Re: `order by random()` makes select-list `random()` invocations deterministic
From
"David G. Johnston"
Date:
On Wednesday, February 28, 2024, Dian Fay <di@nmfay.com> wrote:
Every `random()` invocation in the select list uses a single consistent
value within each returned row. Remove the `order by random()` and
values become randomized as expected, but it gets a bit stranger:
This seems to be one of those “won’t fix” bugs that stems from the parser being a bit too liberal in what it accepts as valid SQL.
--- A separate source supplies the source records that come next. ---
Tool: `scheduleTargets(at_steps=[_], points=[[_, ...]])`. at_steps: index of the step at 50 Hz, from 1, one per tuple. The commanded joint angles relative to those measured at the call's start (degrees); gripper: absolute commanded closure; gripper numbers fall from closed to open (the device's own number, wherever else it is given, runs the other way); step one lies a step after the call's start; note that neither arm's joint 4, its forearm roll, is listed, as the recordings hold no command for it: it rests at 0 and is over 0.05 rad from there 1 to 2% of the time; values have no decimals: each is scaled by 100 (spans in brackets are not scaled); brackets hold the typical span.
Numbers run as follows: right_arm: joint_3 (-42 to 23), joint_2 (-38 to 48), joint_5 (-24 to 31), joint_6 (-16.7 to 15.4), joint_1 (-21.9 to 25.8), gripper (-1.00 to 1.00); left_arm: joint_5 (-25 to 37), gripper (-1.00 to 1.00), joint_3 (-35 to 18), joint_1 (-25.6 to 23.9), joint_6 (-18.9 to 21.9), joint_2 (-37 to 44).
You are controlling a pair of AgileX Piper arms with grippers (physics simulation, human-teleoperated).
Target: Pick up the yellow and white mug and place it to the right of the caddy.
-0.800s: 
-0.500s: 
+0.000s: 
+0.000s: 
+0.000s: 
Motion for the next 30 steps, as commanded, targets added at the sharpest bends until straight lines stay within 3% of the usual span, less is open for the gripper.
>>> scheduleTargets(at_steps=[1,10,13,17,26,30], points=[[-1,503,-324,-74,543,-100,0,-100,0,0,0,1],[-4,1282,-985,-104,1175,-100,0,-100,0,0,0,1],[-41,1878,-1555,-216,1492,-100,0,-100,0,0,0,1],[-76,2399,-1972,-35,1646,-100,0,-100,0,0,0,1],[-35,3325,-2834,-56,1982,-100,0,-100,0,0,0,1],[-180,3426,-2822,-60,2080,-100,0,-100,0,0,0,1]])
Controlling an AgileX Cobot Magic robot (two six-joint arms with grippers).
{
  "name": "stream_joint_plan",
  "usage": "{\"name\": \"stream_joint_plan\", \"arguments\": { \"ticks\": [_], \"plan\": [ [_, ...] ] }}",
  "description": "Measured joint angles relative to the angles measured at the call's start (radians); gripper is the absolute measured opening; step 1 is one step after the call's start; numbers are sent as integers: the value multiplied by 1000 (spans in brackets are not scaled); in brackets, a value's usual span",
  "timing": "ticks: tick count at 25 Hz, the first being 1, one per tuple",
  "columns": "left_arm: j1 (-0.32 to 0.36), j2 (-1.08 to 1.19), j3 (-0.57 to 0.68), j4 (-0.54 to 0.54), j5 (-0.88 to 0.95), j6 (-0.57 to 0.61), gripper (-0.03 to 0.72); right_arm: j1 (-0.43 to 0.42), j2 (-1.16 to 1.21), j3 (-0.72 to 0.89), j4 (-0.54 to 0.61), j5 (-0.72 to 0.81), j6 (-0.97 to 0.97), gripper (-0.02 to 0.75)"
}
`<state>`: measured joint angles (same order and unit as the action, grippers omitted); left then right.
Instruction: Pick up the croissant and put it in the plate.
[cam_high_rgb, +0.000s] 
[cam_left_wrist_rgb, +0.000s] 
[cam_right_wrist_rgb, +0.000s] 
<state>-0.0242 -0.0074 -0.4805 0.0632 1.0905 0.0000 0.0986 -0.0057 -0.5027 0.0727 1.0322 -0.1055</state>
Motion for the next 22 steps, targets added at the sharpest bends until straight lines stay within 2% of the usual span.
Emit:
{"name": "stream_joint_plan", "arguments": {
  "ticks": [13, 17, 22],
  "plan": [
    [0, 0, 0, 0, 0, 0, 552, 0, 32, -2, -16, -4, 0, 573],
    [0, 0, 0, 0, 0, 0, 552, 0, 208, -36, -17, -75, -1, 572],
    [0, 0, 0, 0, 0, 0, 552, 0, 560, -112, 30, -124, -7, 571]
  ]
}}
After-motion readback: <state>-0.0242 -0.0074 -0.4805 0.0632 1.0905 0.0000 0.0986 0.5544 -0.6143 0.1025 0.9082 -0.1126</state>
The fact that the gs involving expression is seen differently than the ones not involving gs doesn’t surprise me.
David J.
Re: `order by random()` makes select-list `random()` invocations deterministic
From
"Dian Fay"
Date:
On Thu Feb 29, 2024 at 12:53 AM EST, David G. Johnston wrote: > On Wednesday, February 28, 2024, Dian Fay <di@nmfay.com> wrote: > > > > > > Every `random()` invocation in the select list uses a single consistent > > value within each returned row. Remove the `order by random()` and > > values become randomized as expected, but it gets a bit stranger: > > > > > This seems to be one of those “won’t fix” bugs that stems from the parser > being a bit too liberal in what it accepts as valid SQL. > > > https://www.postgresql.org/message-id/CAKFQuwZ3-XGfcS%2BCLTAYvPx3ARYjUxv%2B%3DYL8sOicV0nda%3DT5cA%40mail.gmail.com > > The fact that the gs involving expression is seen differently than the ones > not involving gs doesn’t surprise me. > > David J. Thanks, that makes sense! Any thoughts on whether it's worth a cautionary note in the `order by` and/or random function docs since `order by random()` is a fairly well attested solution and I'm not the first person to run into this quirk?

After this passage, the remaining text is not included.